- Venue
- BA (Hons) Fine Art, University of Lincoln
- Location
- East Midlands
A threshold is not only an entrance through which you enter or leave a room or building, but a place or point of beginning; the outset of a particular journey. This is it features the work of over 40 artists and explores every corner of the grand Victorian building which houses the art school: the open space of the hallway, the transitory corridors, the haunted tithe barn and the many classrooms of this former girl’s school. Each environment not only claims its own territory through the wonder of the architecture but marks out a boundary only to be crossed by confronting opposing worlds. Torn between parallel thoughts, the viewing experience culminates into a flirtatious dance with displacement and familiarity, control and manipulation, fact and fiction, public and private, pleasure and pain.
Behind one door, Fiona Akhurst’s installation Ask the question but never give the answer awaits: a hammer and a pane of glass hover next to each other in a vitrine. Seconds away from the moment of touch, the power of the two electric fans encouraging this encounter thankfully fails – or perhaps our own will to prevent a disaster telepathically repels the objects; the potential sound of shattered glass is still ringing in my ears. This tension is somewhat dissolved by the cool, large, white room which sits quietly in the same space; a point of entry is only found in the last stages of walking its perimeter and on discovery a world of pulsating darkness pulls you in, in an ultimate test of endurance (Valerie Beck, Limbus Patrum).
At the turn of another door handle, Sara McKenna’s Bird Cages is at once visually alluring and physically repelling. Swathes of hair gracefully tumble from a nest of bird cages suspended from the ceiling and gently touch the floor; the height of the space is exaggerated in the plight of Rapunzel’s freedom and just as the open cage doors seem to celebrate this fact, something more sinister appears to line the base of the metal enclosures: the redness of danger. A sea of islands created by Roy Pearce, distances this horror put presents another air of disorientation: shifting sands not only appear frozen in time but suggest a new solid matter that can be used to mould negative and positive versions of our world.

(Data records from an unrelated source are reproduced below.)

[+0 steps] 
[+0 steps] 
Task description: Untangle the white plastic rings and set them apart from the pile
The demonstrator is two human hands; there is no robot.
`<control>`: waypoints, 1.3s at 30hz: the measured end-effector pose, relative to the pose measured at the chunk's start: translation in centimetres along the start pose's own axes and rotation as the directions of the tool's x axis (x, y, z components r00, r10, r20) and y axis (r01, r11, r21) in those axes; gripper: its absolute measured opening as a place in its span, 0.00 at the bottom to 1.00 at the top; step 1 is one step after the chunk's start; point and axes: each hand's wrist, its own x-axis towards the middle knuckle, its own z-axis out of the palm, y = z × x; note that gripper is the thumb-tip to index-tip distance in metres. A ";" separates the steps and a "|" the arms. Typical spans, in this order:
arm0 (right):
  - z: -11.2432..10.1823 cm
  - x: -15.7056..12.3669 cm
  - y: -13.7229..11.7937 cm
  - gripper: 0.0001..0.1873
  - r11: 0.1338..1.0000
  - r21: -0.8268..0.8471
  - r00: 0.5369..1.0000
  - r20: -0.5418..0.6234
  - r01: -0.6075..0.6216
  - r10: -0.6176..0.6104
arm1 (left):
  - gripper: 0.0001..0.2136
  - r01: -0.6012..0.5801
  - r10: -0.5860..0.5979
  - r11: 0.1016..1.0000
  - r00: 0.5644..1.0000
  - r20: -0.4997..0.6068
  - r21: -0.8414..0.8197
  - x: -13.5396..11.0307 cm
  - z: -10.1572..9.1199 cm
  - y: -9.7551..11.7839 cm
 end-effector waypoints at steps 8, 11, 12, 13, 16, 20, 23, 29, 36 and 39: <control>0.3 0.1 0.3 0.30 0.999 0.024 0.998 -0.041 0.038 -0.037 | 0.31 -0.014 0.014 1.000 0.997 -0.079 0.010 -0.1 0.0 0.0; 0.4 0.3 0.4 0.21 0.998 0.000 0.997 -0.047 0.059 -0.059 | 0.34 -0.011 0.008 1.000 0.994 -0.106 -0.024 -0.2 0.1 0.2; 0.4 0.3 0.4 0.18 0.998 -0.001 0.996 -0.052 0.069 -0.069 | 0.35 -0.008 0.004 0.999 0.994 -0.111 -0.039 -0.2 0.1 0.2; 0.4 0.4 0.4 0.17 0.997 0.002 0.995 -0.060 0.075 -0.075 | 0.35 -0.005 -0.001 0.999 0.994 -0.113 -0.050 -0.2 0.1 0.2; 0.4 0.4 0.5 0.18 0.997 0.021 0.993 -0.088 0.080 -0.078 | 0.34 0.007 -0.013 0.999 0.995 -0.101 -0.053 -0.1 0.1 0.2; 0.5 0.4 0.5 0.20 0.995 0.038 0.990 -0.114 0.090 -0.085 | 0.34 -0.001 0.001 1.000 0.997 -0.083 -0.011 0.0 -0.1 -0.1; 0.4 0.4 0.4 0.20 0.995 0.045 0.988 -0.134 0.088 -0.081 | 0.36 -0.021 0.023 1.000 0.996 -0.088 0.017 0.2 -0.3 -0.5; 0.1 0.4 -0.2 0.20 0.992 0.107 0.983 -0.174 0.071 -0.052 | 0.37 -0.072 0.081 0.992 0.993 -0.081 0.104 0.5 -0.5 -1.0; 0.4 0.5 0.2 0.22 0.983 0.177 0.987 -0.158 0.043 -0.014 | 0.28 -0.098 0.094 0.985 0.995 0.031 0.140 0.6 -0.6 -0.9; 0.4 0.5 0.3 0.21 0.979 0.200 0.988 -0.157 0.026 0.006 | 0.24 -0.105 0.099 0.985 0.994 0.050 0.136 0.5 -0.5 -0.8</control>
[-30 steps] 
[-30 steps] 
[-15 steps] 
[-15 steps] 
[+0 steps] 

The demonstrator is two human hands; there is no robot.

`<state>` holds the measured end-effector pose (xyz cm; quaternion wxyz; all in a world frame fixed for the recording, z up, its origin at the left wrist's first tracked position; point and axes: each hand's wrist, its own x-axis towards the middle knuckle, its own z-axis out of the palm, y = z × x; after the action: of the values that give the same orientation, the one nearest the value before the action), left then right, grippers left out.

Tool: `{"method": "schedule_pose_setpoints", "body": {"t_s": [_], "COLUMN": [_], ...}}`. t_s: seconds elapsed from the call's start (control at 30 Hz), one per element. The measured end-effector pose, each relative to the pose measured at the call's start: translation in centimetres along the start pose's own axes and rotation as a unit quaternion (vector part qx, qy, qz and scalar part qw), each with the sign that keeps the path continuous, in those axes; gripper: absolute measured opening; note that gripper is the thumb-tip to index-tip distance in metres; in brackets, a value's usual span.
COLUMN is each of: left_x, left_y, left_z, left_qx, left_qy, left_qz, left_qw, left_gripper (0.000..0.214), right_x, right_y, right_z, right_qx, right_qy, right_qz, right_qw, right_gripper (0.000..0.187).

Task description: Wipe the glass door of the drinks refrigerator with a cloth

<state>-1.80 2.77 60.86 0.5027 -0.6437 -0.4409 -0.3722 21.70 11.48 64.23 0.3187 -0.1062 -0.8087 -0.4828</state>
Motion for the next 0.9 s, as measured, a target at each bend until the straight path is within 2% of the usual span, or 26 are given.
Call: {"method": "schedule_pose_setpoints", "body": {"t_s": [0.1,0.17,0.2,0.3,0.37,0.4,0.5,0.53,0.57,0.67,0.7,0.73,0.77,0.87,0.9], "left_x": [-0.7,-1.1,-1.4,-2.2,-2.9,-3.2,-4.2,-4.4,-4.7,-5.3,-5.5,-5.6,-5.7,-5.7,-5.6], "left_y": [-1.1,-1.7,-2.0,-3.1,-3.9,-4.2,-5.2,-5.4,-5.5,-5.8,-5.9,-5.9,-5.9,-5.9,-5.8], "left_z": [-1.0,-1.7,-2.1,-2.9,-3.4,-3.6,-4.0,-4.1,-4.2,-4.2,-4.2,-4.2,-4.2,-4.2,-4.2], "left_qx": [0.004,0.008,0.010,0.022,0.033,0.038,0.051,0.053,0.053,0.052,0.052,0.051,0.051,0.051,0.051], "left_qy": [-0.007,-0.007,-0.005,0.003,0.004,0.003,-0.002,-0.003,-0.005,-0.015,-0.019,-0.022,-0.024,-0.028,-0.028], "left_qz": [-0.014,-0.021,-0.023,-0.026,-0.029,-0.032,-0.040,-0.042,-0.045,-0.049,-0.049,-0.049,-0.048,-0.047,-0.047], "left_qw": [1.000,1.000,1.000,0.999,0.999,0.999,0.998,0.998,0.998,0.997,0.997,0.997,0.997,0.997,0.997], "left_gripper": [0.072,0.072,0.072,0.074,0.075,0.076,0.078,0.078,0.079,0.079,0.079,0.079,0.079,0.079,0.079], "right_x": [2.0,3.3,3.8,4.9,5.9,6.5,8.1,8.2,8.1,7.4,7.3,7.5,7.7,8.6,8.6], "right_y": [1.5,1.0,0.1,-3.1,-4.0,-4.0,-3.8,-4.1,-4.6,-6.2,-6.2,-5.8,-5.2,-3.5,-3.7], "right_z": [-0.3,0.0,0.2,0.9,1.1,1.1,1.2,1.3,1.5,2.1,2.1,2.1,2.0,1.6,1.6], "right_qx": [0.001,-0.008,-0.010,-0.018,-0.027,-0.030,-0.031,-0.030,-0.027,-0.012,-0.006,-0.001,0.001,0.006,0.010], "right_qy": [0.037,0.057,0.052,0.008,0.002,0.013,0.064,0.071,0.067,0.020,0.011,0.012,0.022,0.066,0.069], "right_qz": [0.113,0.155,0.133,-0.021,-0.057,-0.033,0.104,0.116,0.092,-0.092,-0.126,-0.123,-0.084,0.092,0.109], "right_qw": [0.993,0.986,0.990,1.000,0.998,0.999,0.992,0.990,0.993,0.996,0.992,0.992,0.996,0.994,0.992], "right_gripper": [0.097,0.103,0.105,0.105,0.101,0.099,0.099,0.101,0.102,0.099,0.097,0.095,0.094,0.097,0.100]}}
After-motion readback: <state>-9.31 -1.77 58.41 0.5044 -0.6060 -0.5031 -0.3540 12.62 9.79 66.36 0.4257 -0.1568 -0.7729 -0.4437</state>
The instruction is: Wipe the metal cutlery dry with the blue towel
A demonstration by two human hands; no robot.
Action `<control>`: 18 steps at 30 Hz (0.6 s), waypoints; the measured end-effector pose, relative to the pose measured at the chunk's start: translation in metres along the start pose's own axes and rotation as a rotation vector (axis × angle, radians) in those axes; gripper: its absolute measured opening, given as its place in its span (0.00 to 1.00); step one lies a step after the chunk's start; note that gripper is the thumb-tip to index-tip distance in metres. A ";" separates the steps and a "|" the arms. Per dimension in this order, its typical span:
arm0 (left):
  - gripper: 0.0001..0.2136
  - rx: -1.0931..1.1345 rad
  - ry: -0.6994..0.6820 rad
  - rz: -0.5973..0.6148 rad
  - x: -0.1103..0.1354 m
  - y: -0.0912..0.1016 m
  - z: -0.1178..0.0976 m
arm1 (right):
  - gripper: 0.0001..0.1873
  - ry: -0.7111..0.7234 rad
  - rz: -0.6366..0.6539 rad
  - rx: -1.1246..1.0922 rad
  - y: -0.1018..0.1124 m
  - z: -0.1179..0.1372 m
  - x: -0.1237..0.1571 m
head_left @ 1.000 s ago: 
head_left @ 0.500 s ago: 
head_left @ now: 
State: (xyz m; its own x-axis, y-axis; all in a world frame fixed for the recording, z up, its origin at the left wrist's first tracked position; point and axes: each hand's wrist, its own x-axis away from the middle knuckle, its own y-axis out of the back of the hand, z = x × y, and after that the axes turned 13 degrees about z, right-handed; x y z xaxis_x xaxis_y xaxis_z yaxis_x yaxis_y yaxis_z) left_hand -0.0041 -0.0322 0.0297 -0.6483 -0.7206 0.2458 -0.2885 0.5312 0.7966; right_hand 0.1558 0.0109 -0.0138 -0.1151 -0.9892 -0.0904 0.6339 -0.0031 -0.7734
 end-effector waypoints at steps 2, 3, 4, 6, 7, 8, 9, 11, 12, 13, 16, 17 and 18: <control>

As one material transfers from one state another, the introduction of performative elements also allows the exhibition to shift in pace. Bundles of black fabric placed throughout the grand hall initially appear to form a low-rise landscape but as each mound is passed into the hands of Fabiola Paz Ramirez, each length of material is unravelled and tied around her waist to create a floor-length gown. Standing on a plinth, the form of the adorning garment is exaggerated, but only briefly: perhaps the layers of fabric were too restrictive, the pedestal too high. As soon as the vision is complete, Ramirez escapes and the landscape we once knew returns.
This is it, the exhibition title proposes. Always in the present tense, this title suggests another threshold that we must cross: a starting point for new state or experience. This is it but not quite as we know it – yet.